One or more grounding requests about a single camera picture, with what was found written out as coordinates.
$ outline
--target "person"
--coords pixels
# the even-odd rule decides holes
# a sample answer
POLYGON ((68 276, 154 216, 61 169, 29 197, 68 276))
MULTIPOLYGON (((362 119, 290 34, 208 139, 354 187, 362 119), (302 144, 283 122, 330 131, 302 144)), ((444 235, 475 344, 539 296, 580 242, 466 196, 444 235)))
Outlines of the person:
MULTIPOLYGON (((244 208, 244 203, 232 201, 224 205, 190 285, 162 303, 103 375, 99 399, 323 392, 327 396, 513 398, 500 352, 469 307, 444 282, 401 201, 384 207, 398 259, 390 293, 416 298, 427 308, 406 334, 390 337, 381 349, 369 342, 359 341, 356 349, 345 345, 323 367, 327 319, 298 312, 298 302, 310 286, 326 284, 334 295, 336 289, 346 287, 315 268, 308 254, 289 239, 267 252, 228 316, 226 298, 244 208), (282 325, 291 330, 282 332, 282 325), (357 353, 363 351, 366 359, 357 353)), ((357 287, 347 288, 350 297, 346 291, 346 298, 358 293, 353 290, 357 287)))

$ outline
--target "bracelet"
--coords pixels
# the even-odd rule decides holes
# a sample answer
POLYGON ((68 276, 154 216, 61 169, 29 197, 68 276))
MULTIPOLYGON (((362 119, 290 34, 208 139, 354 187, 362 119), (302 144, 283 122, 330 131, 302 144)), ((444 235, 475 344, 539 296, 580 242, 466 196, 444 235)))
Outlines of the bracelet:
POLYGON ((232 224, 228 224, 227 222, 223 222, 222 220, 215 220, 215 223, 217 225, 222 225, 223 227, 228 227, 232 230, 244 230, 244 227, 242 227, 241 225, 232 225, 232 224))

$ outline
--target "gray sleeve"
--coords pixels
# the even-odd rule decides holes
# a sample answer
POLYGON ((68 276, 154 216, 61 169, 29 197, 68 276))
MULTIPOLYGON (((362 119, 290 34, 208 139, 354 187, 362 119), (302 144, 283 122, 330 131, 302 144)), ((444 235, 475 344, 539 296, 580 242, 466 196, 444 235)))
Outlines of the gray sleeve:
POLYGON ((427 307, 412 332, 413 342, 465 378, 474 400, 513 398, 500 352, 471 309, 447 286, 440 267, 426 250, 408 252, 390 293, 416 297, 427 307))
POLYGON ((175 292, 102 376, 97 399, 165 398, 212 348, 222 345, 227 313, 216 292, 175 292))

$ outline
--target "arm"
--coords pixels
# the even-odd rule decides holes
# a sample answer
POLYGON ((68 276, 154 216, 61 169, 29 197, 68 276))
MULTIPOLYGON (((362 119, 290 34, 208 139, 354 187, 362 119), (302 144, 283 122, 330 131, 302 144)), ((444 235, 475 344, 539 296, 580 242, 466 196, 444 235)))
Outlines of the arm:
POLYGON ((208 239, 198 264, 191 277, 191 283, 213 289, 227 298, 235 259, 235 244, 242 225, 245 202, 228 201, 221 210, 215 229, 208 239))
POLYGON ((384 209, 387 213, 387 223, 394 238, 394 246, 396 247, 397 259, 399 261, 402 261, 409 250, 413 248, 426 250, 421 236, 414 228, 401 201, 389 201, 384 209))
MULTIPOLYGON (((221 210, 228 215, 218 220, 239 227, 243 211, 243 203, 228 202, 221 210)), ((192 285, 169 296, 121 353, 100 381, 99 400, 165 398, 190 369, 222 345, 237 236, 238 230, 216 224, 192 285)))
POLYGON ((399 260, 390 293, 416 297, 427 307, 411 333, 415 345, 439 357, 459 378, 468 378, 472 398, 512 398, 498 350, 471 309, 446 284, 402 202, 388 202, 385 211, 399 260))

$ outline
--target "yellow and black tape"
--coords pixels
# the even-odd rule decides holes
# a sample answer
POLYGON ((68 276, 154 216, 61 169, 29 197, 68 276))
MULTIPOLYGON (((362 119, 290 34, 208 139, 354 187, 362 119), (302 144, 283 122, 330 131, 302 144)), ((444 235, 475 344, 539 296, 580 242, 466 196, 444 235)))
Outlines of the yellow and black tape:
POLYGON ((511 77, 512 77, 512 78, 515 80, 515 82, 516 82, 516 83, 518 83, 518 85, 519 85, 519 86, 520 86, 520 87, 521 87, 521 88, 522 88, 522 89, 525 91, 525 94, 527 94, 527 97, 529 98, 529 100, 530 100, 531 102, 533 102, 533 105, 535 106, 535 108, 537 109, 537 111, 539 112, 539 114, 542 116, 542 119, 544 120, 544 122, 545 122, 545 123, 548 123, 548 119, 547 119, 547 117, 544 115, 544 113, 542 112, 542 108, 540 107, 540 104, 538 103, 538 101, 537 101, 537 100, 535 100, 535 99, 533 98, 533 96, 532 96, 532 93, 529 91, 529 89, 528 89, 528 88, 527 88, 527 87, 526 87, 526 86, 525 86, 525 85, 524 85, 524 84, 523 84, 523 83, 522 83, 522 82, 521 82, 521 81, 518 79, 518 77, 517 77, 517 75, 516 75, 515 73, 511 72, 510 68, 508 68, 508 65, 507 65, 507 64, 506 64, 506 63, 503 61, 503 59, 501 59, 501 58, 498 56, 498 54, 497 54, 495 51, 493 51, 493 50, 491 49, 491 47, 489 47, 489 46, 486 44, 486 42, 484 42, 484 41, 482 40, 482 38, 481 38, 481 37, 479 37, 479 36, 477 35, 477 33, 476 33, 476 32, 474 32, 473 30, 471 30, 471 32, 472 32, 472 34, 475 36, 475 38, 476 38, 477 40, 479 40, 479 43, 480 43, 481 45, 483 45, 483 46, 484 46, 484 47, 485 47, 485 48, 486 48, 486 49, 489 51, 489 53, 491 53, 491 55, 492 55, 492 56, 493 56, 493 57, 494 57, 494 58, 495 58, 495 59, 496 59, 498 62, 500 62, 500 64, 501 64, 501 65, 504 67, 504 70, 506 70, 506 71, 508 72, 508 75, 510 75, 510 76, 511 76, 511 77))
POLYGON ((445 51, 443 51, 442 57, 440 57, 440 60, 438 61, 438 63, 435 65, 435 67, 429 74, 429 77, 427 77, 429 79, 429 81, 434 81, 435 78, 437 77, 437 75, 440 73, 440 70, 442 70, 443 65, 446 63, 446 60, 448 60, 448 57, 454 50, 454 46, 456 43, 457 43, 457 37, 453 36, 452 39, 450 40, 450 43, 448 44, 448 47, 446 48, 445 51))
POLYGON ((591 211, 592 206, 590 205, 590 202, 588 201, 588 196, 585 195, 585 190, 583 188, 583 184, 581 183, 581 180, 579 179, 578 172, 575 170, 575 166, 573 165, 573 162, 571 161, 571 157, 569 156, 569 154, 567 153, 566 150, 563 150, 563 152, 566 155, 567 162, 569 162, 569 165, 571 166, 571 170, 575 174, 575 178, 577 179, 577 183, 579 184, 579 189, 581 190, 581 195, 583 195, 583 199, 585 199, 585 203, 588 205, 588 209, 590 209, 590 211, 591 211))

^^^^^^^^

Word for word, return the entire listing above.

One or more grounding requests about a single camera picture, with what was found written out as coordinates.
$ outline
--target "person"
--coords pixels
# the even-odd rule decides holes
# a sample answer
POLYGON ((68 276, 154 216, 61 169, 29 197, 68 276))
MULTIPOLYGON (((362 119, 290 34, 208 139, 354 187, 362 119), (302 144, 283 122, 330 131, 302 144)), ((444 235, 475 344, 539 296, 580 242, 466 196, 444 235)))
Outlines of the person:
MULTIPOLYGON (((244 208, 244 203, 232 201, 224 205, 190 285, 162 303, 103 375, 99 399, 323 392, 327 396, 513 398, 500 352, 469 307, 444 282, 401 201, 384 207, 398 259, 390 293, 416 298, 427 308, 406 334, 390 337, 381 349, 369 342, 359 341, 356 349, 345 345, 323 367, 327 319, 298 312, 298 302, 310 286, 326 284, 334 295, 336 289, 346 287, 315 268, 308 254, 289 239, 267 252, 228 316, 226 298, 244 208), (282 325, 291 330, 282 332, 282 325), (357 353, 363 351, 366 359, 357 353)), ((357 287, 347 288, 350 297, 346 291, 346 298, 358 293, 353 290, 357 287)))

$ outline
--target "bracelet"
--coords pixels
# the even-odd rule decides holes
# a sample answer
POLYGON ((68 276, 154 216, 61 169, 29 197, 68 276))
MULTIPOLYGON (((362 119, 290 34, 208 139, 354 187, 362 119), (302 144, 283 122, 330 131, 302 144)), ((444 235, 475 344, 539 296, 580 242, 466 196, 444 235)))
Outlines of the bracelet:
POLYGON ((232 224, 228 224, 227 222, 223 222, 222 220, 215 220, 215 223, 217 225, 222 225, 223 227, 228 227, 232 230, 244 230, 244 227, 242 227, 241 225, 232 225, 232 224))

$ outline
--target "gray sleeve"
--coords pixels
# the even-odd rule decides holes
# a sample answer
POLYGON ((68 276, 154 216, 61 169, 29 197, 68 276))
MULTIPOLYGON (((362 119, 290 34, 208 139, 354 187, 362 119), (302 144, 283 122, 330 131, 302 144)), ((444 235, 475 344, 539 296, 580 242, 466 196, 444 235)))
Outlines of the gray sleeve:
POLYGON ((427 307, 412 332, 413 342, 465 378, 474 400, 513 398, 500 352, 471 309, 447 286, 440 267, 426 250, 408 252, 390 293, 416 297, 427 307))
POLYGON ((175 292, 102 376, 97 399, 165 398, 212 348, 222 345, 227 313, 216 292, 175 292))

$ outline
--target "arm"
--coords pixels
# the even-odd rule decides holes
# a sample answer
POLYGON ((68 276, 154 216, 61 169, 29 197, 68 276))
MULTIPOLYGON (((362 119, 290 34, 208 139, 354 187, 362 119), (302 144, 283 122, 330 131, 302 144)), ((444 235, 475 344, 539 296, 580 242, 466 196, 444 235)))
Outlines of the arm:
POLYGON ((208 239, 198 264, 191 277, 191 283, 213 289, 227 298, 235 259, 235 244, 242 225, 245 202, 228 201, 221 210, 215 229, 208 239))
POLYGON ((384 209, 387 213, 387 223, 394 238, 394 246, 396 247, 397 259, 399 261, 402 261, 409 250, 413 248, 426 250, 421 236, 414 228, 401 201, 389 201, 384 209))
MULTIPOLYGON (((221 210, 228 215, 218 220, 239 227, 243 211, 243 203, 228 202, 221 210)), ((192 285, 169 296, 121 353, 100 381, 99 400, 165 398, 190 369, 222 345, 237 236, 238 230, 216 224, 192 285)))
POLYGON ((399 260, 390 293, 416 297, 427 307, 411 333, 415 345, 439 357, 459 378, 468 378, 472 398, 512 398, 498 350, 471 309, 446 284, 402 202, 388 202, 385 211, 399 260))

$ outline
--target "yellow and black tape"
--coords pixels
# the even-odd rule decides holes
# a sample answer
POLYGON ((68 276, 154 216, 61 169, 29 197, 68 276))
MULTIPOLYGON (((362 119, 290 34, 208 139, 354 187, 362 119), (302 144, 283 122, 330 131, 302 144)), ((444 235, 475 344, 539 296, 580 242, 466 196, 444 235)))
Outlines of the yellow and black tape:
POLYGON ((511 77, 512 77, 512 78, 515 80, 515 82, 516 82, 516 83, 518 83, 518 85, 519 85, 519 86, 520 86, 520 87, 521 87, 521 88, 522 88, 522 89, 525 91, 525 94, 527 94, 527 97, 529 98, 529 100, 530 100, 531 102, 533 102, 533 105, 535 106, 535 108, 537 109, 537 111, 539 112, 539 114, 542 116, 542 119, 544 120, 544 122, 545 122, 545 123, 548 123, 548 119, 547 119, 547 117, 544 115, 544 113, 542 112, 542 108, 540 107, 540 104, 538 103, 538 101, 537 101, 537 100, 535 100, 535 99, 533 98, 533 96, 532 96, 532 93, 529 91, 529 89, 528 89, 528 88, 527 88, 527 87, 526 87, 526 86, 525 86, 525 85, 524 85, 524 84, 523 84, 523 83, 522 83, 522 82, 521 82, 521 81, 518 79, 518 77, 517 77, 517 75, 516 75, 515 73, 511 72, 510 68, 508 68, 508 65, 507 65, 507 64, 506 64, 506 63, 503 61, 503 59, 501 59, 501 58, 498 56, 498 54, 497 54, 495 51, 493 51, 493 50, 491 49, 491 47, 489 47, 489 46, 486 44, 486 42, 484 42, 484 41, 482 40, 482 38, 481 38, 481 37, 479 37, 479 36, 477 35, 477 33, 476 33, 476 32, 474 32, 473 30, 471 30, 471 32, 472 32, 472 34, 475 36, 475 38, 476 38, 477 40, 479 40, 479 43, 480 43, 481 45, 483 45, 483 46, 484 46, 484 47, 485 47, 485 48, 486 48, 486 49, 489 51, 489 53, 491 53, 491 55, 492 55, 492 56, 493 56, 493 57, 494 57, 494 58, 495 58, 495 59, 496 59, 498 62, 500 62, 500 64, 501 64, 501 65, 504 67, 504 70, 506 70, 506 71, 508 72, 508 75, 510 75, 510 76, 511 76, 511 77))
POLYGON ((445 51, 443 51, 442 57, 440 57, 440 60, 438 61, 438 63, 435 65, 435 67, 429 74, 429 77, 427 77, 429 79, 429 81, 434 81, 435 78, 437 77, 437 75, 440 73, 440 70, 442 70, 443 65, 446 63, 446 60, 448 60, 448 57, 454 50, 454 46, 456 43, 457 43, 457 37, 453 36, 452 39, 450 40, 450 43, 448 44, 448 47, 446 48, 445 51))
POLYGON ((591 211, 592 206, 590 205, 590 202, 588 201, 588 196, 585 195, 585 190, 583 188, 583 184, 581 183, 581 180, 579 179, 578 172, 575 170, 575 166, 573 165, 573 162, 571 161, 571 157, 569 156, 569 154, 567 153, 566 150, 563 150, 563 152, 566 155, 567 162, 569 162, 569 165, 571 166, 571 170, 575 174, 575 178, 577 179, 577 183, 579 184, 579 189, 581 190, 581 195, 583 195, 583 199, 585 199, 585 203, 588 205, 588 209, 590 209, 590 211, 591 211))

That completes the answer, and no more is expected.